By John Peters
August 9, 2013
The Mount Airy Board of Education made a well-reasoned, positive move earlier this week when it enacted a random drug testing policy for students taking part in extracurricular activities.
The policy does not infringe upon student rights, as a few have contended, nor does it somehow point the finger at all students, or put students in the position of having to prove themselves innocent of some alleged crime.
We say that because it is specifically aimed at students who choose to participate in extracurricular activities. While state and federal law mandates all students be allowed a free public education, there is no such legal obligation when it comes to these additional activities. Participating in those is a privilege which comes with certain requirements (attending practice, preparing beforehand, following instructions, and now being subject to random drug tests, among them).
This policy is set up with the right philosophy. It is not punitive in nature — a first offense requires a student to complete a board-approved intervention program. There is no suspension, the result of the test remains private, and the student is not publicly singled out in any manner.
Clearly, the impetus here is to find students who are using illicit drugs and get them help, to steer them away from their use without any formal punishment. The program is aimed at keeping these youth from making tragic, life-altering choices regarding drug use.
The second and third offense do become more punitive in nature, but that is necessary. What good is a policy with no consequences for failing to abide by its rules?

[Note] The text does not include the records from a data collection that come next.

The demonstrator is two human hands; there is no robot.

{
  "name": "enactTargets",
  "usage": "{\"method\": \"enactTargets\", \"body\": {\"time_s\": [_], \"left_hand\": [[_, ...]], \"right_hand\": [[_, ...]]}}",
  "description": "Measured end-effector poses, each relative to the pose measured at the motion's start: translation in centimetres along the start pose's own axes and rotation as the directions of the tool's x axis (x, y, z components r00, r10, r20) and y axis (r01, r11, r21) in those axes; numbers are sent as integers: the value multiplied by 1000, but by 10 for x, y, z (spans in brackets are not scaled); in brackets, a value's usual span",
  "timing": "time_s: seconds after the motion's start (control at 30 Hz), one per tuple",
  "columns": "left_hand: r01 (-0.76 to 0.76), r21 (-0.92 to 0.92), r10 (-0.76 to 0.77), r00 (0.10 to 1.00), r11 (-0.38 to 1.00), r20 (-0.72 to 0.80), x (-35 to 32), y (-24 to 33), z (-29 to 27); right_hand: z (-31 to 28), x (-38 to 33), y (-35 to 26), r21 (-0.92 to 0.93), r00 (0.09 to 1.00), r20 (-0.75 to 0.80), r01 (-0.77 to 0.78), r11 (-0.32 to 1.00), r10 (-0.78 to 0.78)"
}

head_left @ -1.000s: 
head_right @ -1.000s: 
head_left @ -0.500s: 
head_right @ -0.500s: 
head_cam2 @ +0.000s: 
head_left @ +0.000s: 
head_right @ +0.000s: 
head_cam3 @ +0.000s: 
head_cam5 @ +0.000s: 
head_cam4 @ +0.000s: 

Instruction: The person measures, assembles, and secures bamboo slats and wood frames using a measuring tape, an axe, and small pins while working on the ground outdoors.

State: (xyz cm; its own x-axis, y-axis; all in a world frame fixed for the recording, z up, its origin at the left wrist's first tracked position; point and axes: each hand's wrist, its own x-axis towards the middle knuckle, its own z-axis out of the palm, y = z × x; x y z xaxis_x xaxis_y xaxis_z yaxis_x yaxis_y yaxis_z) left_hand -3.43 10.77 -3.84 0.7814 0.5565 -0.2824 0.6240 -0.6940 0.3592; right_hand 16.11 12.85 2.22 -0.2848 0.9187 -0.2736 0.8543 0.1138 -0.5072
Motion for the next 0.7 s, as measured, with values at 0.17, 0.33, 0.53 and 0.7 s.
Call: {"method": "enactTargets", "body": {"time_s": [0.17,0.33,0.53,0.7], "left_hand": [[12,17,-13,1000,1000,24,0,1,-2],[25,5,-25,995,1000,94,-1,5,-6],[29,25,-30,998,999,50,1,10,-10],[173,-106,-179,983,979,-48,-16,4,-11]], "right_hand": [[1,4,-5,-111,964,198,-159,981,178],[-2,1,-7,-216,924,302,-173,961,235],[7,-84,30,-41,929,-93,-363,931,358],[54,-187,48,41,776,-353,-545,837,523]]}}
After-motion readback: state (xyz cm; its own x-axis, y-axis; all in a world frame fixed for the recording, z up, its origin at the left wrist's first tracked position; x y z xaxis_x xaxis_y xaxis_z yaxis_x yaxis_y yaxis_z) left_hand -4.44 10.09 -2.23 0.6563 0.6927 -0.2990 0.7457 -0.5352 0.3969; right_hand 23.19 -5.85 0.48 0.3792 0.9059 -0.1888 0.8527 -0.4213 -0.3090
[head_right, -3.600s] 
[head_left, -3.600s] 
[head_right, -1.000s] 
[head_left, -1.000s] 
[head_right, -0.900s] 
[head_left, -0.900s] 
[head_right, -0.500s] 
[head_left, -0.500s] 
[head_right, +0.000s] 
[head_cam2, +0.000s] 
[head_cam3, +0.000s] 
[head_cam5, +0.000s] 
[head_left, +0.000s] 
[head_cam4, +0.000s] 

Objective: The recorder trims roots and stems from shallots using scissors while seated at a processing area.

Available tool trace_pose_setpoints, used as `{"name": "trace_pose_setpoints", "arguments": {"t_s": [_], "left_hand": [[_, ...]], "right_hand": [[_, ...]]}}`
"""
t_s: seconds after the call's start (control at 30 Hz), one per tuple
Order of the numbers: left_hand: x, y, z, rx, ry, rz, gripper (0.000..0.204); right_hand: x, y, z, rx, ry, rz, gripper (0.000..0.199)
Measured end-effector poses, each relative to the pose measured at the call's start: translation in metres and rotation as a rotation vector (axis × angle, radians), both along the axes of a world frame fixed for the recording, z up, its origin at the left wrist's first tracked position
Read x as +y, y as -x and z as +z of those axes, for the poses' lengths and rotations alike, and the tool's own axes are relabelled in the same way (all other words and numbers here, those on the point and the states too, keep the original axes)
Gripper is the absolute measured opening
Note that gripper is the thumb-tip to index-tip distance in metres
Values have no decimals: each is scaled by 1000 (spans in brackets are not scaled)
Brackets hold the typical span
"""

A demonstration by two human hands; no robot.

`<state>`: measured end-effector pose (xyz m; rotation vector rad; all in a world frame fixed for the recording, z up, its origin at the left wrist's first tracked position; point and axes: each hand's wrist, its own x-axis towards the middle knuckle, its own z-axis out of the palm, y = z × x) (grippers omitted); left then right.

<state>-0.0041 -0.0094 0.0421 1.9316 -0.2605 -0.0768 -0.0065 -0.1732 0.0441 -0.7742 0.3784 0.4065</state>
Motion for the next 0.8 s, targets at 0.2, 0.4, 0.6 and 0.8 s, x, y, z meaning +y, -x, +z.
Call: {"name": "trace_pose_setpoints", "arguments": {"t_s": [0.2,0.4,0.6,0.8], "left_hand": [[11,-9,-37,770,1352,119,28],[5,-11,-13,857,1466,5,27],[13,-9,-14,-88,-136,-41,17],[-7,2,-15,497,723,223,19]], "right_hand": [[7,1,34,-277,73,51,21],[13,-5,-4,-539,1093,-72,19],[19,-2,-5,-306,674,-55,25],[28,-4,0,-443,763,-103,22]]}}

Even here, however, a student with a second positive test can return to participation in extracurricular activities, though only after a year suspension from such participation. This serves the dual role of applying some punishment for the violation, but more importantly gives the student and his or her family time to focus on recovering, apart from the distractions of those extra activities.
The only part of the policy we do question is the clause which also includes students who drive to school. While participating in an extracurricular activity is a privilege and not a right, it seems someone legally exercising their right to drive, whether that person be age 16, 18, or older, is being unfairly targeted by a random drug policy.